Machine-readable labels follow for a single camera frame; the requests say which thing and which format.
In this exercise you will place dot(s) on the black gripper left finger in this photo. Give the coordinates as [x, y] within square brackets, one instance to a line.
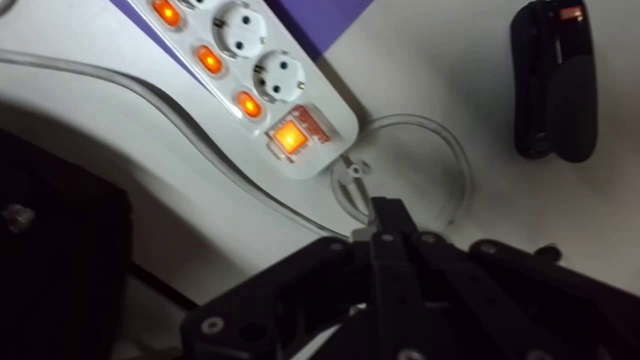
[287, 301]

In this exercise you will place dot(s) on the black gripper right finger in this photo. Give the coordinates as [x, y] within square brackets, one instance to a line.
[507, 306]

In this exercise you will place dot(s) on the white switched power strip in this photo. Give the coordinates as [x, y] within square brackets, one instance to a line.
[321, 100]

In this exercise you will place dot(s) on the black stapler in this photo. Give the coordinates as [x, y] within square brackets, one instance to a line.
[552, 87]

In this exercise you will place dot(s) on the dark grey box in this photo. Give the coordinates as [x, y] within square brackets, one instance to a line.
[60, 267]

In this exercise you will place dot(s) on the purple mat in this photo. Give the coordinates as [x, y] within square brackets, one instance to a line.
[321, 20]

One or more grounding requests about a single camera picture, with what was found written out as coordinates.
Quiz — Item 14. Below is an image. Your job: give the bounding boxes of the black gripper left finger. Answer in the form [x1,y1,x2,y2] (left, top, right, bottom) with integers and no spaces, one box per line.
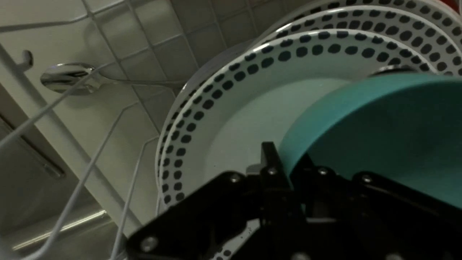
[124,142,309,260]

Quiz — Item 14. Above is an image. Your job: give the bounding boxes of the light blue bowl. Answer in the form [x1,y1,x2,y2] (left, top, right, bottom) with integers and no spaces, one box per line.
[280,71,462,209]

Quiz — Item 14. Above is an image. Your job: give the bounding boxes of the white wire dish rack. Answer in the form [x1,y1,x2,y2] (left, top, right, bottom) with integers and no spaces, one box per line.
[0,0,163,260]

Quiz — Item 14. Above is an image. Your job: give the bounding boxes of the chrome spoon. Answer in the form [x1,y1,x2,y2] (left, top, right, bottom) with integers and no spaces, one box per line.
[40,63,104,95]

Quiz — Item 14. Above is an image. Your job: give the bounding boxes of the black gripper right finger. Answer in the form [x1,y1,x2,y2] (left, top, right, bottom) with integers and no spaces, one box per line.
[291,161,462,260]

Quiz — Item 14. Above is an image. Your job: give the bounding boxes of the white plate black dots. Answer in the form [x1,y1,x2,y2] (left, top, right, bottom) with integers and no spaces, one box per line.
[258,5,462,77]
[287,0,462,38]
[155,28,437,260]

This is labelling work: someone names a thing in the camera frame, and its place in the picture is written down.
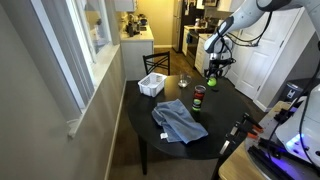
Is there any white framed window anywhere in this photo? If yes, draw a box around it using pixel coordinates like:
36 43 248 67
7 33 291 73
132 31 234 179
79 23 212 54
31 0 122 139

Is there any clear drinking glass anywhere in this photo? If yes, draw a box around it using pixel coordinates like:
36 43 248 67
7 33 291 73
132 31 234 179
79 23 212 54
177 71 192 89

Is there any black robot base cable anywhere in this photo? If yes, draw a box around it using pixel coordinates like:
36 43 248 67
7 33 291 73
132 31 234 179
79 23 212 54
297 59 320 168

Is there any black countertop appliance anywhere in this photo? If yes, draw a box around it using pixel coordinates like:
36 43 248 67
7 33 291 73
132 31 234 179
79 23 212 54
125 14 142 38

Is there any white panel door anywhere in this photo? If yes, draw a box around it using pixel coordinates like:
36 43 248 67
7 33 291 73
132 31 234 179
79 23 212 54
229 8 303 101

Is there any white plastic basket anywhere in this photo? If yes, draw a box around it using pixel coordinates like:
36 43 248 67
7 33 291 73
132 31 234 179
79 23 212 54
137 72 168 98

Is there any orange handled black clamp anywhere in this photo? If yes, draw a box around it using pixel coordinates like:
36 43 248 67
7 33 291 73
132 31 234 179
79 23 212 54
242 112 265 134
219 121 259 156

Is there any stainless steel refrigerator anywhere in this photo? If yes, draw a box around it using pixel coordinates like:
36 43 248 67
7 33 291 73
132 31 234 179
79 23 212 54
172 0 188 53

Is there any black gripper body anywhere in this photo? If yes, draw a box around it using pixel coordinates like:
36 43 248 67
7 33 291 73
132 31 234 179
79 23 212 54
208 58 232 72

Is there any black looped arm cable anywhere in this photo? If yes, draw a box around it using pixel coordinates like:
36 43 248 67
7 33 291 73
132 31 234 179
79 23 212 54
226 11 273 48

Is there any blue cloth towel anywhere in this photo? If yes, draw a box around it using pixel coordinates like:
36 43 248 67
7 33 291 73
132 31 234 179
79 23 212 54
151 98 209 145

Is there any wooden robot mounting table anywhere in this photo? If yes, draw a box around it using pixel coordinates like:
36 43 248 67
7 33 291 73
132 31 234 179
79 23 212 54
218 99 320 180

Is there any black bin with white logo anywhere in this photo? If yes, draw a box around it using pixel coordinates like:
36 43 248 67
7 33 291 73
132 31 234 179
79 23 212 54
281 81 304 103

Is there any white kitchen counter cabinet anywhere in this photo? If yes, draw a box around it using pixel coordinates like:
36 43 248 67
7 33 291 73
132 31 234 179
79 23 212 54
119 24 155 82

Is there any kitchen stove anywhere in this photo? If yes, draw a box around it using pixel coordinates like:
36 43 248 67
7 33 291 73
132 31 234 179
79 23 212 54
185 26 205 68

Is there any black table leg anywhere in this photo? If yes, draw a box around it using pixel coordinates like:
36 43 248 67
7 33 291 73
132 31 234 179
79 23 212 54
137 134 149 176
211 156 228 180

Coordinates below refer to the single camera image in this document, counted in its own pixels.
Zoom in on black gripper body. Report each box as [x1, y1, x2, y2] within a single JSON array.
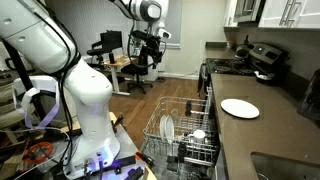
[[131, 29, 164, 59]]

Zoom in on white cup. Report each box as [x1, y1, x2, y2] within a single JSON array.
[[192, 129, 207, 145]]

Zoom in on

Requirement:
For each line in the data that contains the string "requests", give a copy of that line.

Answer:
Machine-readable labels follow for a single camera frame; the requests say which thing and which format.
One or more grounding requests about a single camera picture, with what was found written out as coordinates.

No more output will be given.